Les fonds européens investissent massivement dans de nouvelles startups
En Europe, les développements sont également rapides. En février 2022, l’UE a introduit l’European Chips Act, qui mobilise 43 milliards d’euros, dans l’espoir d’atteindre une part de marché de 20 %. Après tout, neuf entreprises industrielles sur dix en Europe dépendent des semi-conducteurs, et 80 % les considèrent comme indispensables.

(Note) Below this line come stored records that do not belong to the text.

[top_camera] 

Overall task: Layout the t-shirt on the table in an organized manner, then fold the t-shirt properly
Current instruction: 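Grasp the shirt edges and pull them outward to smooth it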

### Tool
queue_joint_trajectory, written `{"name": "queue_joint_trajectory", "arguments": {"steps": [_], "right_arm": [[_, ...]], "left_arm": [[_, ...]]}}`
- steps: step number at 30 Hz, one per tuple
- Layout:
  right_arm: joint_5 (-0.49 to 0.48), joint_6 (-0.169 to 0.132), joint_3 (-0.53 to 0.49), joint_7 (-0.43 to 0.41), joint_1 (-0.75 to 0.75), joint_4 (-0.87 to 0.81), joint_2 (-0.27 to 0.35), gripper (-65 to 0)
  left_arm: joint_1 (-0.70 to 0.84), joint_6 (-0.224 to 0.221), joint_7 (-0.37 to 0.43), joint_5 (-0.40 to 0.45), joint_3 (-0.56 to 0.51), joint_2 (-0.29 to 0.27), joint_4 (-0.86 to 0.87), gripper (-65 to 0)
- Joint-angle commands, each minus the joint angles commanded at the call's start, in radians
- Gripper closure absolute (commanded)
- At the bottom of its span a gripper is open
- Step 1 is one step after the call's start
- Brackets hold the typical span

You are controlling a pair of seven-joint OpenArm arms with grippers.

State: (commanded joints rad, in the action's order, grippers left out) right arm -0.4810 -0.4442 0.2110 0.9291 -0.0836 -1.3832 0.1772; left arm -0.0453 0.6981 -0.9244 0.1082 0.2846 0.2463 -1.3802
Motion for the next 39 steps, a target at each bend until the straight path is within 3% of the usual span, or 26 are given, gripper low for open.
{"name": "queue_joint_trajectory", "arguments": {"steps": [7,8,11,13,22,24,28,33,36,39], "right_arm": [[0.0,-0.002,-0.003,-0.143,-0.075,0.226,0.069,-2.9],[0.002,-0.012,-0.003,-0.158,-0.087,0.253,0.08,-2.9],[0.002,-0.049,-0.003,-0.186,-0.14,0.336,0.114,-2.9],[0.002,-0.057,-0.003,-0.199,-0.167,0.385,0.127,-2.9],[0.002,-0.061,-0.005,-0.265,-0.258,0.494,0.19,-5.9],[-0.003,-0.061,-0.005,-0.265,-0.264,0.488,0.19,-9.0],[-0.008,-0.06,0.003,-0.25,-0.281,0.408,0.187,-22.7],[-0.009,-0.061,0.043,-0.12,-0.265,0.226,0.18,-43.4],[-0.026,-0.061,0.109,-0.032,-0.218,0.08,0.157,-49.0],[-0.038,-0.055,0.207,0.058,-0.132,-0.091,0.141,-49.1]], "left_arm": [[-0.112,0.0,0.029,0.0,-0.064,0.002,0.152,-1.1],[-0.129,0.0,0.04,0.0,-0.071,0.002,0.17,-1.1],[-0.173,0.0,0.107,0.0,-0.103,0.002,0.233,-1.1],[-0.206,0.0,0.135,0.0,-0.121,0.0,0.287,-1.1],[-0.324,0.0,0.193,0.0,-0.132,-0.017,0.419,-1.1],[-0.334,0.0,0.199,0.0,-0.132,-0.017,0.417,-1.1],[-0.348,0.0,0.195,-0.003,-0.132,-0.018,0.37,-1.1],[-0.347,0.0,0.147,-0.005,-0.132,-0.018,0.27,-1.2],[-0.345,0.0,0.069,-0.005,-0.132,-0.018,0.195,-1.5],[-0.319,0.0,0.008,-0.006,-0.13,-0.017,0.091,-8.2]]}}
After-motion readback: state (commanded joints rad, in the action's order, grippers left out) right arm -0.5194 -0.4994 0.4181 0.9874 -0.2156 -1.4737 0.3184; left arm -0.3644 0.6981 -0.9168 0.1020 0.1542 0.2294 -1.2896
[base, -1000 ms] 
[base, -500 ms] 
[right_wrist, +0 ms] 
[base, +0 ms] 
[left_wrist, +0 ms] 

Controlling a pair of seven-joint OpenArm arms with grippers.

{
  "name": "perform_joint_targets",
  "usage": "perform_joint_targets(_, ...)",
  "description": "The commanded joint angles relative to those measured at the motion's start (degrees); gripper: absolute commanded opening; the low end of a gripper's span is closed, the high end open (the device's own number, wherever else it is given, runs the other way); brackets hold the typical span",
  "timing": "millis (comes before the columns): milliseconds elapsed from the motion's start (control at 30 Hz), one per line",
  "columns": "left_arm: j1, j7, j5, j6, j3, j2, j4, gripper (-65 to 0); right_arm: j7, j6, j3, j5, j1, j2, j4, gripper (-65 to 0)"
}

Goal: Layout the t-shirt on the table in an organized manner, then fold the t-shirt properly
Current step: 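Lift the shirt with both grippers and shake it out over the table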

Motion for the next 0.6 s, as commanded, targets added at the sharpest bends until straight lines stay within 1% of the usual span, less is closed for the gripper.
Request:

Bien que des leaders européens comme le néerlandais ASML soient parmi les leaders internationaux dans l’industrie des semi-conducteurs, l’UE adopte une stratégie industrielle forte pour rester compétitive dans cette compétition mondiale. L’Union s’organise et de nouvelles entreprises émergent sur le marché. L’une d’entre elles est Scalinx. Financée par l’État français via son fonds French Tech Souveraineté, ainsi que Go Capital et Thalès, Scalinx fait partie du programme French Tech 2030, tout comme deux autres start-ups nationales — Kalray, qui développe des processeurs dédiés au traitement de flux massifs de données, et SiPearl, qui produit des microprocesseurs basse consommation dédiés au calcul haute performance
Si le Chips Act européen facilite l’accompagnement de cette filière technologique, les start-ups ont besoin de financements. Les investisseurs européens s’impliquent dès lors pour que la souveraineté technologique de l’Europe soit garantie. En 2023, NXP et Infineon se sont associés à trois anciens dirigeants de Soitec et à Ardian pour créer un fonds dédié à la filière des semi-conducteurs, doté de plus d’un milliard d’euros.
Chaque nouvelle révolution industrielle engendre une compétition entre les nations pour la domination du marché. Bien que les États-Unis aient clairement remporté la bataille du web et du cloud, leur suprématie sur le marché des semi-conducteurs n’est pas garantie. En effet, le leadership sur ces technologies n’est pas uniquement américain, de nombreux acteurs asiatiques occupent une position dominante. De plus, l’Europe et la Chine se préparent chacune pour ne pas manquer cette nouvelle ère industrielle.